I take it that is client side. is there anything i need to do server side?

Also it looks like only some of the files are not getting proper permissions like lost&found from an old Linux install I had on one of the drives, but most of the rest seem to be up and running from what I can see.

Code:

cat /etc/exports
/home1 192.168.2.0/255.255.255.0(rw,insecure)
/home11 192.168.2.0/255.255.255.0(rw,insecure)
/winXP 192.168.2.0/255.255.255.0(rw,insecure)
/winXP_data 192.168.2.0/255.255.255.0(rw,insecure)
/sdd3 192.168.2.0/255.255.255.0(rw,insecure)
/sdd4 192.168.2.0/255.255.255.0(rw,insecure)

that is my finished exports file. nice thing about OSx is i just hit command (the apple or windows key) + k and then i type the following:

nfs://192.168.2.100/home11

and poof its mounted and ready for use. Also streams very fast, more then fast enough to stream my movies as that is 90% of what the nfs server will be doing.

lleb 06-28-2009 07:57 PM

then again, it was only the NTFS that allowed my clients to do anything to the files.

I need to be able to create directories, move files in and out, delete files, execute files, mount ISOs etc... on the ext3 partitions.

*bonks head on wall* I've forgotten so much about linux as I have not used it in over a year.

lleb 06-28-2009 09:57 PM

I tried a change to my exports with no luck.

Code:

cat /etc/exports
/home1 192.168.2.0/255.255.255.0(rw,insecure,no_root_squash,async)
/home11 192.168.2.0/255.255.255.0(rw,insecure)
/winXP 192.168.2.0/255.255.255.0(rw,insecure)
/winXP_data 192.168.2.0/255.255.255.0(rw,insecure)
/sdd3 192.168.2.0/255.255.255.0(rw,insecure)
/sdd4 192.168.2.0/255.255.255.0(rw,insecure)

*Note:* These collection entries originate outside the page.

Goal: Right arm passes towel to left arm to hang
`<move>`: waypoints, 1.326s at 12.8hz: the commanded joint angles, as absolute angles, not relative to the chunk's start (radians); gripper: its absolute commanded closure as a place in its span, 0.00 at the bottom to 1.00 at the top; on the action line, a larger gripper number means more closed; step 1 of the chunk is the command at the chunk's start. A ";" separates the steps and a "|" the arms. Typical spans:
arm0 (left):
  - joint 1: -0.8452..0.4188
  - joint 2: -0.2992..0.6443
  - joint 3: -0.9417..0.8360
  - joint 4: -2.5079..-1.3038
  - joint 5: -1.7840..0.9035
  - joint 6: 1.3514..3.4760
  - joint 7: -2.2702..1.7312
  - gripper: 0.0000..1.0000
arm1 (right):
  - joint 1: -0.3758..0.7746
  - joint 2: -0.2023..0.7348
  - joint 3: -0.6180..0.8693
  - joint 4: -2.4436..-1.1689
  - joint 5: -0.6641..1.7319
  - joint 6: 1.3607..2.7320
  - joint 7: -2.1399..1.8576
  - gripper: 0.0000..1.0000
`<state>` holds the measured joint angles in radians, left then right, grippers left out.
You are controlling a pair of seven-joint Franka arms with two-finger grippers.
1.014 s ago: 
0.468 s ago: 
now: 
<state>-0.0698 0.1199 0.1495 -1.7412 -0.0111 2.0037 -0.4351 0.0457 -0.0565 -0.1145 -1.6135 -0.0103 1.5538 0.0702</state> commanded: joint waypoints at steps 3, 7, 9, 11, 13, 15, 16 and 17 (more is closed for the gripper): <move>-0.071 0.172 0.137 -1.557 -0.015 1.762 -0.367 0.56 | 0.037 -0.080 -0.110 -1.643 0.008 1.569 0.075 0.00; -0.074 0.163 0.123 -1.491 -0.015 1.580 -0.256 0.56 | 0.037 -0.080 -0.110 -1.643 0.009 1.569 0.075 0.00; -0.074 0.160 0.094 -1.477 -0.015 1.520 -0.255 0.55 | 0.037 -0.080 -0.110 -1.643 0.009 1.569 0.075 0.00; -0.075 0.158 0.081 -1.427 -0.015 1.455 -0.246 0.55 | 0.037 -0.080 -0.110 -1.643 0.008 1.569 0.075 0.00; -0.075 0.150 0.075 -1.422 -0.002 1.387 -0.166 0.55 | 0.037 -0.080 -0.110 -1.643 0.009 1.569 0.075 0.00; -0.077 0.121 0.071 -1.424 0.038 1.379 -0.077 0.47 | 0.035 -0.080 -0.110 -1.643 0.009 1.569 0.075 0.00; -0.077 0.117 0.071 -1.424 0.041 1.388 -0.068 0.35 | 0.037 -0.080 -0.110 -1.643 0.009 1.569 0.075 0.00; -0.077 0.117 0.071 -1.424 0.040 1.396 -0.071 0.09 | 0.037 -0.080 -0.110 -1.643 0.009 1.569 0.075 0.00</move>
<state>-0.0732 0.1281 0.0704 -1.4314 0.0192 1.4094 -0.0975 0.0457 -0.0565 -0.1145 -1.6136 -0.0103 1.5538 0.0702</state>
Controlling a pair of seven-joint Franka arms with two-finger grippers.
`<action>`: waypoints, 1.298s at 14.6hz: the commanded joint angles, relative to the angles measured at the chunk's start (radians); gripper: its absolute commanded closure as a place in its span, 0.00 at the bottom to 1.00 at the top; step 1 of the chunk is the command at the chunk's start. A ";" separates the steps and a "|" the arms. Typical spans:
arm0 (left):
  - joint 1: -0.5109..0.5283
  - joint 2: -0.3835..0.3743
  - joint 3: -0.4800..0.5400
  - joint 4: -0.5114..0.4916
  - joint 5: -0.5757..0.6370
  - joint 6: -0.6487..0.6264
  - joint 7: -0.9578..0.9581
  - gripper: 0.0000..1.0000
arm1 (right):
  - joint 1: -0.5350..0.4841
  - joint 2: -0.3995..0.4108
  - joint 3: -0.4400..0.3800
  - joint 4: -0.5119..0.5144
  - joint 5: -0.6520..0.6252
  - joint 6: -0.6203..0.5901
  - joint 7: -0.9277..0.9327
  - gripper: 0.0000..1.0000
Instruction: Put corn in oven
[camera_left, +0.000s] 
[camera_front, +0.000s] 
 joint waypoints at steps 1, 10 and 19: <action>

sadly that did not help with the lack of write permissions to /home1 as i would like. How can I force fstab to mount so the permissions and ownership is for anyone, or at least allow NFS clients ownership to create directories and files?

lleb 06-28-2009 10:01 PM

oh scary. i chmod 777 /home1 as root, now i have full access, is there a better way of doing that?